Source material: Begin
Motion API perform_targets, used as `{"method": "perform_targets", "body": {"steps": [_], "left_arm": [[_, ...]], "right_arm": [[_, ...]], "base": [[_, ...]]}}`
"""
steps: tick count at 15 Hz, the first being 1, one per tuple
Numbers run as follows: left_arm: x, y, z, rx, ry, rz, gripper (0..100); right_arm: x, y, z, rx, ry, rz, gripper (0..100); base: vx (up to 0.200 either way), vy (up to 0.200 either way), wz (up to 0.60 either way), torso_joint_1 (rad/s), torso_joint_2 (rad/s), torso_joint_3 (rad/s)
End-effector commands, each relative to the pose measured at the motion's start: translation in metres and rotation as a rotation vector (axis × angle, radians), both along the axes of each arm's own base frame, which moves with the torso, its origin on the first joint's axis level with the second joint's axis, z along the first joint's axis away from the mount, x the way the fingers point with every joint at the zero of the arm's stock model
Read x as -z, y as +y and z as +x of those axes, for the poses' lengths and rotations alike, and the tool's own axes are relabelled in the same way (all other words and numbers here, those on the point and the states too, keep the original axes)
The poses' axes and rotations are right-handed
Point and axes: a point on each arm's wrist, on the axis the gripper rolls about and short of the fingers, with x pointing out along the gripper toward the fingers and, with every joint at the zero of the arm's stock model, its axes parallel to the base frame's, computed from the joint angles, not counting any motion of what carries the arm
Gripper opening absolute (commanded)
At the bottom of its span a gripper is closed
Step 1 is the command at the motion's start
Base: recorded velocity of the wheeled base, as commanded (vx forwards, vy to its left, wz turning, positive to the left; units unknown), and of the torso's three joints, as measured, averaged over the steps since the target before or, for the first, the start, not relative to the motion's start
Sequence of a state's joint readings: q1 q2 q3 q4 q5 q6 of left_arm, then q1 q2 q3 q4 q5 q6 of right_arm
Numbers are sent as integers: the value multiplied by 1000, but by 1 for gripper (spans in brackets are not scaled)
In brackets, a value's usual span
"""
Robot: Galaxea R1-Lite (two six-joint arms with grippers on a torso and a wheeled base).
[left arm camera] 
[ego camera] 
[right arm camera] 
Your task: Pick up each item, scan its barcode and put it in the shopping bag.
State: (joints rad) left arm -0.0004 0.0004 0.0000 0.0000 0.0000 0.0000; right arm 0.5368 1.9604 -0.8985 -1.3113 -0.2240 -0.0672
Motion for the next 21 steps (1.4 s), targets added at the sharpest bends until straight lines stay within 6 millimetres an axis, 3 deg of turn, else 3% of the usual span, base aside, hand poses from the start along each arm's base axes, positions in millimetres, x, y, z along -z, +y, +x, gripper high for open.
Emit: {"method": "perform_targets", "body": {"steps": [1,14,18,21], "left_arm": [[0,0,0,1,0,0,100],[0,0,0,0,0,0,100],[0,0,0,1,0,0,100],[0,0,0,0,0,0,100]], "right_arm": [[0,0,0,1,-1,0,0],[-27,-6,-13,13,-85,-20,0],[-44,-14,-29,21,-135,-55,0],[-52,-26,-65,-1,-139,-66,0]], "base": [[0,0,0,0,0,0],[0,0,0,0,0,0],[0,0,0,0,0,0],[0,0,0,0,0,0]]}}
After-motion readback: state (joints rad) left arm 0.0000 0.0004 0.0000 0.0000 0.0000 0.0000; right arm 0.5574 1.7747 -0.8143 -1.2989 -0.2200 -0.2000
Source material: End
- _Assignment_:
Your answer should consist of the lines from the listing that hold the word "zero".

- _Output below_:
End-effector commands, each relative to the pose measured at the motion's start: translation in metres and rotation as a rotation vector (axis × angle, radians), both along the axes of each arm's own base frame, which moves with the torso, its origin on the first joint's axis level with the second joint's axis, z along the first joint's axis away from the mount, x the way the fingers point with every joint at the zero of the arm's stock model
Point and axes: a point on each arm's wrist, on the axis the gripper rolls about and short of the fingers, with x pointing out along the gripper toward the fingers and, with every joint at the zero of the arm's stock model, its axes parallel to the base frame's, computed from the joint angles, not counting any motion of what carries the arm

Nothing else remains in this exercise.